As retail consumers, we can tell when companies we do business with have outsourced customer service.  It’s more difficult to communicate and get the answers we need from less informed and lower paid representatives who don’t work for the company.  Likewise, the unchurched across America have noticed that most churches have largely outsourced “customer-facing” activities like discipleship and local missions over the past few decades.  Non-believers also realize that churchgoers, who replaced them as the Church’s target “customer”, have essentially outsourced their responsibilities (to be the hands and feet of Jesus all week long) to pastors (on the weekends).  Even non-Christians appreciate what Jesus taught and did, but most don’t think Christians sound or act much like Him.  Jesus promised that His authentic followers will have enemies, but believers and churches are making far more enemies today than they should have because society is receiving such poor “customer service” now that discipleship and compassion have been outsourced.

If the “lost” in the community were still seen as the church’s primary “customer”, church leaders would not have cut back on those critical functions.  However, when contemporary church growth frameworks positioned members as “customers” and not “workers”, tithes became compensation to pastors for assuming ownership of the Great Commission.  Churchgoers’ roles were reduced to inviting those who don’t worship Jesus to a worship service, an oxymoron.  No longer would congregants have to endure the discomfort and awkwardness of sharing the Gospel, responding to tough questions, and making disciples.

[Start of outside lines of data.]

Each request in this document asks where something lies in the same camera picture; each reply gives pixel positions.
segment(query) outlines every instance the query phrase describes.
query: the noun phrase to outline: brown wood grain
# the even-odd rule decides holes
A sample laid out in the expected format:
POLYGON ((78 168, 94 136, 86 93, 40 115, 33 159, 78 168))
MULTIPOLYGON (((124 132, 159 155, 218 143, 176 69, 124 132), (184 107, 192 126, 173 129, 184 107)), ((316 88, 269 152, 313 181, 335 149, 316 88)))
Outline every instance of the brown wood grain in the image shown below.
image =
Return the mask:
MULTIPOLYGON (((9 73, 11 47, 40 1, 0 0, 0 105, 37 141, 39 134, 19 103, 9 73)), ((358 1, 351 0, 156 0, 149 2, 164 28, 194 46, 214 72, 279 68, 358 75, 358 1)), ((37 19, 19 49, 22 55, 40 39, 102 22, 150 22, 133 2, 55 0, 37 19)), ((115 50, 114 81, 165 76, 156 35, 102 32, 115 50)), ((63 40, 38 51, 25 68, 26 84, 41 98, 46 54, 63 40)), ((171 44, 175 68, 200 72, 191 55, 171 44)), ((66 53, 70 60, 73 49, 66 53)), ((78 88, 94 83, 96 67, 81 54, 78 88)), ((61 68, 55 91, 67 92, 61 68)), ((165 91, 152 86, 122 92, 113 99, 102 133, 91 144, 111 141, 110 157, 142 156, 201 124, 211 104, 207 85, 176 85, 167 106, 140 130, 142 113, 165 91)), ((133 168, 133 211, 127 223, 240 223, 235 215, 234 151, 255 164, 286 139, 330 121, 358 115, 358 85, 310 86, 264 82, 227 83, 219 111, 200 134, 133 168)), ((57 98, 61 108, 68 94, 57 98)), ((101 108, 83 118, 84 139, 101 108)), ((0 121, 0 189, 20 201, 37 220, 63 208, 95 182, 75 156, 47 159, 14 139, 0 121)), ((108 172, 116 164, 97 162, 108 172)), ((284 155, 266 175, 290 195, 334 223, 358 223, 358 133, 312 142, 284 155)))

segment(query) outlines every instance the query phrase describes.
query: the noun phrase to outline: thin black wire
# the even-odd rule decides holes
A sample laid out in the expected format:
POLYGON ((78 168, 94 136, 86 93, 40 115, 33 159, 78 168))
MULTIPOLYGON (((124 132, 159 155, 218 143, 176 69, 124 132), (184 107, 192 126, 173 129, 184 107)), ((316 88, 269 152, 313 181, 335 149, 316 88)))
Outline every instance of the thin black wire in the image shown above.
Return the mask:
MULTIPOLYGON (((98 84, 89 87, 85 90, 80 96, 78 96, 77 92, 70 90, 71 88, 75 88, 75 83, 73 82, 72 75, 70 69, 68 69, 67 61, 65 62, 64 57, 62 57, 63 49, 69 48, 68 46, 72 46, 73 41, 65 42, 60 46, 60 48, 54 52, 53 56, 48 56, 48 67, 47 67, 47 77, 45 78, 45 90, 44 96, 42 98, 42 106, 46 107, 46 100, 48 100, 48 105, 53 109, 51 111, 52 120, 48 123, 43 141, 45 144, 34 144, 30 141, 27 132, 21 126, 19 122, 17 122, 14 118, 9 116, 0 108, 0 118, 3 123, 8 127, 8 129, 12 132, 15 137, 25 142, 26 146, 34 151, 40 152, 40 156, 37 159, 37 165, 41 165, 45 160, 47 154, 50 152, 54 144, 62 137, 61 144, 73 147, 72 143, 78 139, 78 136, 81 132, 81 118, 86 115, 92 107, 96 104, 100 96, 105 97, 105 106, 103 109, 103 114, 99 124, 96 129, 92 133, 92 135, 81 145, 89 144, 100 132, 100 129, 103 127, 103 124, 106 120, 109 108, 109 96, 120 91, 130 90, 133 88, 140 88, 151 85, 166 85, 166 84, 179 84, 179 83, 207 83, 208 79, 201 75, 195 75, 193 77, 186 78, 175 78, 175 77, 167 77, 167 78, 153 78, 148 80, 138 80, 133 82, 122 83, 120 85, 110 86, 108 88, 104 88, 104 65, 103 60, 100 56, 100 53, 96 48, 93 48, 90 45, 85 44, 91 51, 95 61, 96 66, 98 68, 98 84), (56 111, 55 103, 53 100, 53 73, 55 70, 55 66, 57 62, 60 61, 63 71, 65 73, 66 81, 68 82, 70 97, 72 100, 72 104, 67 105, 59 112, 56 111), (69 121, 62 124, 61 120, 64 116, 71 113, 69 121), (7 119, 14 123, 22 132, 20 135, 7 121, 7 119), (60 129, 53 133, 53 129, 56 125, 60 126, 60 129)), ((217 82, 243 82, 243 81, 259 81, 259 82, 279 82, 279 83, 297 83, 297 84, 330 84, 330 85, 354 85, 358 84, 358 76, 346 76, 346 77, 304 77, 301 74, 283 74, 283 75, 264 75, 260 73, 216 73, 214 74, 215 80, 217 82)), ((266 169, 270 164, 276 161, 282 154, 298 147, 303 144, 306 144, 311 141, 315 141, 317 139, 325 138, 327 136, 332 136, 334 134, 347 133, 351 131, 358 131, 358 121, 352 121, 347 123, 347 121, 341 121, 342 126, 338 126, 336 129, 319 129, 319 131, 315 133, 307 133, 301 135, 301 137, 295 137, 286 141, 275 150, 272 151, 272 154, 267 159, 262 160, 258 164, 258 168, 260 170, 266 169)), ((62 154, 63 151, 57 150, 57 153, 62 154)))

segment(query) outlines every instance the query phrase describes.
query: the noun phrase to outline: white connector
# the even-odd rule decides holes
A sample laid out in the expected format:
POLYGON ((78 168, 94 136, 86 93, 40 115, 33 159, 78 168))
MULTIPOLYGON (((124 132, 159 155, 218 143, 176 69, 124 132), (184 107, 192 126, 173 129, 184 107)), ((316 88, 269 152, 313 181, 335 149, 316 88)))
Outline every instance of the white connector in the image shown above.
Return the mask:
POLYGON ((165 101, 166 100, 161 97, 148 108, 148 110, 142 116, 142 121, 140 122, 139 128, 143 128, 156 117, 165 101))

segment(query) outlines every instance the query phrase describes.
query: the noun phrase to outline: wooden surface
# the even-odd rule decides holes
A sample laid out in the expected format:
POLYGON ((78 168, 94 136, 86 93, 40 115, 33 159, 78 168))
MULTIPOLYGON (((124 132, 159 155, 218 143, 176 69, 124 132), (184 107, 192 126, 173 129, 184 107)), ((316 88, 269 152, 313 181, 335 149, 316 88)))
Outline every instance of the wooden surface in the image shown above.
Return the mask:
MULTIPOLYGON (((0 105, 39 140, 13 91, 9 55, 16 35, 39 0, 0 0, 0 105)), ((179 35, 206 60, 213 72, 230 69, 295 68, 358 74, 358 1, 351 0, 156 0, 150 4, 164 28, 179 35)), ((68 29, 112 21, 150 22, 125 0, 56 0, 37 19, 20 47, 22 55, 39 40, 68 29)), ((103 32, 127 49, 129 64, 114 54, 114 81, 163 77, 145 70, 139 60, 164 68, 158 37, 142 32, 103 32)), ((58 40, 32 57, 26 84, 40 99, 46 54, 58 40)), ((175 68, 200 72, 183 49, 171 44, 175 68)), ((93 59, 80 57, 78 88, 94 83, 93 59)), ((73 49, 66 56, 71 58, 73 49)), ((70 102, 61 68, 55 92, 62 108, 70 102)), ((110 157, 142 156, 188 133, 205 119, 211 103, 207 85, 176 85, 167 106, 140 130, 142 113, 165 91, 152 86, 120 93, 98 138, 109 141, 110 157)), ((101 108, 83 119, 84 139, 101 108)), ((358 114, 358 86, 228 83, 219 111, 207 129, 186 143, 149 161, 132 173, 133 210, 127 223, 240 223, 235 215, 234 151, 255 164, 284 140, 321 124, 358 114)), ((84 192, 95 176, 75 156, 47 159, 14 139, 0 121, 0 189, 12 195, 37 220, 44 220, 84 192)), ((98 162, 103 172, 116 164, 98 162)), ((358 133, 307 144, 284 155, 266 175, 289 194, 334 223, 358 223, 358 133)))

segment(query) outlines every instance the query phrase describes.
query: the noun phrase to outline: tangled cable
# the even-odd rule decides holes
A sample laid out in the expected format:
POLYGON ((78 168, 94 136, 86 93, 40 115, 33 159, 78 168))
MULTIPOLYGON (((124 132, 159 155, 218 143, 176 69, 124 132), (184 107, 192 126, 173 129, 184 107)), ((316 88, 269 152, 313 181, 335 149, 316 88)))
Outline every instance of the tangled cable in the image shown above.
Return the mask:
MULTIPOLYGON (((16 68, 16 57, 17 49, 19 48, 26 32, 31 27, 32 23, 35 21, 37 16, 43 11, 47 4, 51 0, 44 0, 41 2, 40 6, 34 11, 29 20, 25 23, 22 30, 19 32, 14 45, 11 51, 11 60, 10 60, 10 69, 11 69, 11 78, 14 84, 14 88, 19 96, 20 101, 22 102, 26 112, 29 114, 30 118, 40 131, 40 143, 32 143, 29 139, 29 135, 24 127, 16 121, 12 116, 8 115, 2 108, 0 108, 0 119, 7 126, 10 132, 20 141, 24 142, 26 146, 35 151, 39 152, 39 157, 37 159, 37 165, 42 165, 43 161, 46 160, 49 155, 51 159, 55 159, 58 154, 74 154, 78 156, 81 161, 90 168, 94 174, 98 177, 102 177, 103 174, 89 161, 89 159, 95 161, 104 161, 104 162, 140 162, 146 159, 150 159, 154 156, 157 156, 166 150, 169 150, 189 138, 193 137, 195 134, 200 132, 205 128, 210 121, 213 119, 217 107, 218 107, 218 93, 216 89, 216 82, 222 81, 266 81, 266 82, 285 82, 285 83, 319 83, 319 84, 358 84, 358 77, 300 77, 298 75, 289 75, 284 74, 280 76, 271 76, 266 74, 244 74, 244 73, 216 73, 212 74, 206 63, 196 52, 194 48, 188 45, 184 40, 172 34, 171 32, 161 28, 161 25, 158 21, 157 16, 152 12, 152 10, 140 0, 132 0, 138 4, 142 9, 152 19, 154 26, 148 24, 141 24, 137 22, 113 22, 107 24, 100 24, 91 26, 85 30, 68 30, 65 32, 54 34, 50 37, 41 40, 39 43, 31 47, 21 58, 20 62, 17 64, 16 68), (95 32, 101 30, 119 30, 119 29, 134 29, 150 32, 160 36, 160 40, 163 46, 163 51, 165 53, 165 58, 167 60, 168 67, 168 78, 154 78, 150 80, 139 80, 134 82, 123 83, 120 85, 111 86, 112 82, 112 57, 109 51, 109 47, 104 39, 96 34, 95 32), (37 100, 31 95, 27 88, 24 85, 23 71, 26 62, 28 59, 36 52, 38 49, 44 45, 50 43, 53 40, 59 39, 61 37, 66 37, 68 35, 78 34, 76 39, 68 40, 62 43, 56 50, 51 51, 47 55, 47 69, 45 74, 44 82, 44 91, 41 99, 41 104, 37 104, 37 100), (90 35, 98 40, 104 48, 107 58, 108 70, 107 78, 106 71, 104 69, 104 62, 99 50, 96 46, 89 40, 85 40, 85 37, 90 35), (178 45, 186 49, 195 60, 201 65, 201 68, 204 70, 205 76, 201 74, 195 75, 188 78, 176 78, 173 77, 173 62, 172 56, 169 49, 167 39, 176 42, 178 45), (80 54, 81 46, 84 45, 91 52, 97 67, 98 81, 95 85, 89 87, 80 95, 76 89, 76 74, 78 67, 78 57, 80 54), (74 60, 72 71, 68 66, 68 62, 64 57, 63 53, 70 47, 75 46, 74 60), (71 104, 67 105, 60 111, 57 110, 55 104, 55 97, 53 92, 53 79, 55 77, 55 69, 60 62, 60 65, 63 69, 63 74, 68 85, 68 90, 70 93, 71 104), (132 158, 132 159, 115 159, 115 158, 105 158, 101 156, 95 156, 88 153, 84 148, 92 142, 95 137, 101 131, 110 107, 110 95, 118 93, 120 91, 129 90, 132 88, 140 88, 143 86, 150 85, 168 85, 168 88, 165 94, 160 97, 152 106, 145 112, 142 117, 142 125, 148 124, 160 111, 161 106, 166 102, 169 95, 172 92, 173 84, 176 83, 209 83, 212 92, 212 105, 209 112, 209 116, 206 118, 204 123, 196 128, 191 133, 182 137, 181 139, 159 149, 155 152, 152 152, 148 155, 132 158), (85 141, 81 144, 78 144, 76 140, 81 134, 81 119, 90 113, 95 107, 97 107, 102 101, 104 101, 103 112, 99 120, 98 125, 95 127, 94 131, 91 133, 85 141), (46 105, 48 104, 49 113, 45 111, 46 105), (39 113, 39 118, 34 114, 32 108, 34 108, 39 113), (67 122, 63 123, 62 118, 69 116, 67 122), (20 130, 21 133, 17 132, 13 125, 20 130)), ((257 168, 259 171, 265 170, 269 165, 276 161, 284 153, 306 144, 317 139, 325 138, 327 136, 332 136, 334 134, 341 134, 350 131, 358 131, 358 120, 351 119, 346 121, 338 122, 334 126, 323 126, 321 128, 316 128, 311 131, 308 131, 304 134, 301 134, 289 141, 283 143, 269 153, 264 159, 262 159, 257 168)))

Centralizing those functions placed an overwhelming burden on a few paid “professionals” to pull off spectacular weekend events.  Pastors continue to burn out today, some even leaving the ministry, from taking over members’ jobs while tending to their normal duties.  As a result, many succumbed to the temptation to outsource other biblical functions like poverty alleviation that they no longer saw as “customer-facing” (given the transition from an externally focused definition of the “customer”).  In other words, churches offloaded work they should be doing to cater to the demands of church consumers, which they shouldn’t be doing.

Biblical discipleship was outsourced to ministries who specialize in developing discipleship curriculum that they, ironically, then try to convince churches to adopt.  Front-line, perpetual engagement in compassion and causes, a central function of churches for roughly 1900 years, was outsourced to government, charities, and parachurch ministries.  However, none of those can offer what people need most – the teaching, worship and fellowship provided by churches.

The Delusion of Outsourcing

Besides lightening the workloads of church leaders, outsourcing compassion and discipleship to non-church entities ensured congregants didn’t have to bear that burden either.  Asking “customers” to perform the time-consuming, messy task of getting deeply involved in the lives of the (materially) poor and new believers would send many running to the exits.  Yet replacing discipleship and compassion with retention strategies like enhancing facilities and planning the perfect Sunday service (for those who shouldn’t be considered “customers”) didn’t stem the decline of churches in America in growth, impact, influence, and perception (by those who should have been considered “customers”).

Discipleship within most churches is now relegated to small group meetings rather than intensive and personalized formats that promote life change and accountability.  Outreach is generally transactional and self-serving, not alleviating poverty but perpetuating it through occasional events that “market” the church but produce dependence and shame, not ongoing solutions to real-world problems.

An interesting finding from our work with thousands of churches is that those who cut back on compassion activities (to reduce staff and member workload) also tend to ratchet back discipleship efforts (to reduce staff and member workload).  The two go hand-in-hand since fewer local missions activities means fewer opportunities for evangelism and discipleship – and consequently less need for training on how to share our faith and lead people closer to Jesus.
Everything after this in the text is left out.